Quotes from Commerzbank Corporates & Markets:
-In the absence of Chinese traders - markets in China will be remaining closed today and tomorrow for the New Year festivities - metal prices are getting off to a positive start to the new week of trading. Aluminium and nickel for example have each gained by 1% while copper is likewise trading more firmly at a good $5,700 per ton.
-According to the CFTC's statistics, net short positions were slashed by 35% to 9,200 contracts in the week to 17 February, solely as a result of short covering. Nonetheless, speculative financial investors have been positioned net short for 22 straight weeks now.

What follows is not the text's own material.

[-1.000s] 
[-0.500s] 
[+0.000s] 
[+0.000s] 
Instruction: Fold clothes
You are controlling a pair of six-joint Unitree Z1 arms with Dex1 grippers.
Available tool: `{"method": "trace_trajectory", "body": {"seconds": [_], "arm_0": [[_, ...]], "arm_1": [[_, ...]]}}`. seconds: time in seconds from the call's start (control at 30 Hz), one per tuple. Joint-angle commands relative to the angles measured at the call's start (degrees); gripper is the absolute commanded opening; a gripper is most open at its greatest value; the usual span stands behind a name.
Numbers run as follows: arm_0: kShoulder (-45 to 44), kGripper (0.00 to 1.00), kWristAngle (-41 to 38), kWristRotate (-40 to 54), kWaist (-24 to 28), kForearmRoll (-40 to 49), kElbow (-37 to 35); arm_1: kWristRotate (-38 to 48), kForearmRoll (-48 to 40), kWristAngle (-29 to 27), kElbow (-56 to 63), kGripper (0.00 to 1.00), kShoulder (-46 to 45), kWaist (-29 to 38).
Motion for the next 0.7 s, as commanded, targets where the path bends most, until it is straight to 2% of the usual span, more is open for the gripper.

-As the International Copper Study Group (ICSG) reported last Friday, the global copper market was in supply deficit - after seasonal adjustments - to the tune of 524,000 tons from January to November 2014.
-This was 3½ times as high as last year, and also significantly higher than the ICSG estimated for the year as a whole back in October. The deficit came about as the result of a sharp increase in demand (+10% year-on-year) which exceeded growth in supply (+8%).
-As in the months before, a significant rise in demand had been observed not only in China, but above all in the EU and Japan. Furthermore, there was still a shortage of high-grade copper scrap, meaning that copper manufacturers had to resort increasingly to refined copper.